Зазвучала веселая музыка, детские голоса выговаривали из серебристых репродукторов, развешанных на столбах: «Ну-ка, ветер, гладь нам кожу, обдувай нашу голову и грудь! Каждый может стать моложе, если ветра веселого вдохнуть!» И на фоне этой музыки чей-то решительный голос командовал: «Раз, два – наклон влево! Три, четыре – вправо! Выше голову! Дышать равномерно! И еще раз… начали!»

«Хорошо-то как, господи! – воскликнула про себя Нина Петровна, пораженная этими естественными картинами, виденными ею не впервой, так не вяжущимися с ее страхами. Более того, ей самой вдруг захотелось оказаться среди детей и помахать руками и подрыгать ногами. Но, с презрением глянув на мужа, с умилением на лице наблюдавшего за тем, как дети делают зарядку, покачала головой, подумав: – Ума не приложу, как это все может совмещаться в одно и то же время?», – чувствуя, как отчаяние вновь овладевает ею и требует выхода.

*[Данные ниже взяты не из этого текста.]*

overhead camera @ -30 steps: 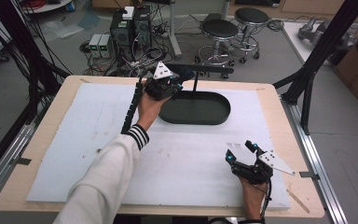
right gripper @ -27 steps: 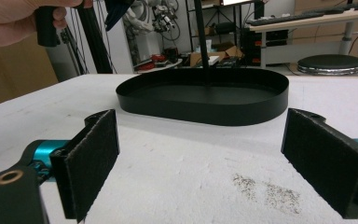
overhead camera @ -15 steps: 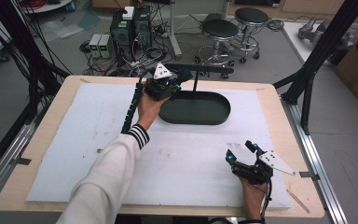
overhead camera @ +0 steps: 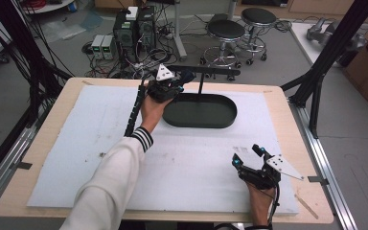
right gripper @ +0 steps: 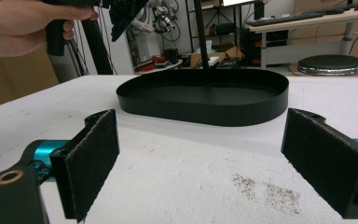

Перед завтраком дети окружили своих родителей, разбирали гостинцы, тащили в здание пакеты. Подбежали Сергей и Любаша.

– Вы же не собирались сегодня! – удивлялась дочь, чмокая родителей в щеки.

Сергей степенно пожал руку отцу, затем Улыбышеву, принял поцелуй матери, всякий раз вопросительно щуря карие материнские глаза, но вопросов не задавал.

– Как тут у вас, все в порядке? – спросил старший Сорокин.

– Нормально. А что? – вскинул голову младший.

– Да так, ничего особенного, – ответил Артем Александрович и глянул на жену. Но та была занята дочерью.

Выручил Улыбышев. Взяв подростка под локоть, отвел в сторону, заговорил:

– Сережа, им известно все. Или почти все. Имей это в виду. Ты уже взрослый парень, и должен понимать, что существует определенная опасность. В том числе для тебя лично. Пока чисто теоретически. Но надо быть готовым ко всему. Мы, разумеется, примем меры, предупредим Филиппа Афанасьевича, но он за всеми уследить не сможет. Мой тебе совет: никому не верь, даже знакомым, если кто-то предложит куда-то поехать или пойти. Тем более от имени родителей. Любаше ничего говорить не надо, но присматривать за ней – твоя обязанность. Тебе все ясно?

– Да, Алексей Дмитриевич. Я все понял. Но если им нужен я, то мне лучше отсюда уехать с вами. А то сами знаете…

– Мы над этим подумаем, – пообещал Улыбышев, подивившись здравомыслию пятнадцатилетнего подростка. – А пока иди. Мы здесь побудем какое-то время.

И Сергей, крепко взяв Любашу за руку, в другой руке неся пакеты с гостинцами, скрылся внутри здания.

– Ну что ж, давайте позавтракаем и мы, – предложила Нина Петровна, беря инициативу в свои руки. В голове ее возник план, и она теперь старалась не смотреть в сторону бывшего кагэбэшника-фээсбэшника.